La junte bissau-guinéenne a annoncé mercredi, par décret, la tenue d’élections présidentielles et législatives le 6 décembre.
« Toutes les conditions nécessaires à l’organisation d’élections libres, équitables et transparentes sont réunies », indique le décret lu par le chef de la junte, le général Horta N’Tam, devant la presse.

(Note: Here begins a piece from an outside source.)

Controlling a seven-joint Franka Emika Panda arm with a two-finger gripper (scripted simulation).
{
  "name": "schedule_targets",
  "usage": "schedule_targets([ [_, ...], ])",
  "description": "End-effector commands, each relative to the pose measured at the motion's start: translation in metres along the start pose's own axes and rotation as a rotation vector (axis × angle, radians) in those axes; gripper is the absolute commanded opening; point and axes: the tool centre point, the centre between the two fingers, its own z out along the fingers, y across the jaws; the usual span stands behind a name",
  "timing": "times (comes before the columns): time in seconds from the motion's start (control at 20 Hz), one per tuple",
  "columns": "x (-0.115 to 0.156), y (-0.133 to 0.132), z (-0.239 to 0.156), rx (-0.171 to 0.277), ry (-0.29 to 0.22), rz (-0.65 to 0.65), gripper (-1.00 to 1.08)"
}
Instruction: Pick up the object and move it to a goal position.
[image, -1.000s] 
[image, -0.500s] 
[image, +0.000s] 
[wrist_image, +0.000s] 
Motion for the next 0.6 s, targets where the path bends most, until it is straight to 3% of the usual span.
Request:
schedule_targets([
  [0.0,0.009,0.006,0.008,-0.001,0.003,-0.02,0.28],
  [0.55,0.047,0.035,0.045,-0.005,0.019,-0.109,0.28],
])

Cette annonce intervient deux mois après la prise de pouvoir par la junte et fait suite à une charte de transition publiée début décembre, qui interdit à N’Tam de se présenter aux élections.
Quelques jours seulement après l’élection présidentielle de novembre en Guinée-Bissau, l’armée a renversé le président Umaro Sissoco Embalo, candidat à un second mandat, et suspendu le processus électoral.
La junte a depuis nommé N’Tam, un proche d’Embalo, à la tête de la transition.
Elle affirme avoir pris le pouvoir pour « éviter un bain de sang entre les partisans des candidats rivaux ».
L’annonce des élections intervient quelques jours après la visite à Bissau d’une mission de la Communauté économique des États de l’Afrique de l’Ouest (CEDEAO), conduite par le président sierra-léonais et président de la CEDEAO, Julius Maada Bio, et son homologue sénégalais, Bassirou Diomaye Faye.
Les deux dirigeants ont rencontré la junte et ont appelé à une transition courte, structurée et transparente.
Ils ont également exigé la libération des opposants politiques, notamment celle du principal chef de l’opposition, Domingos Simões Pereira, emprisonnés le jour du coup d’État.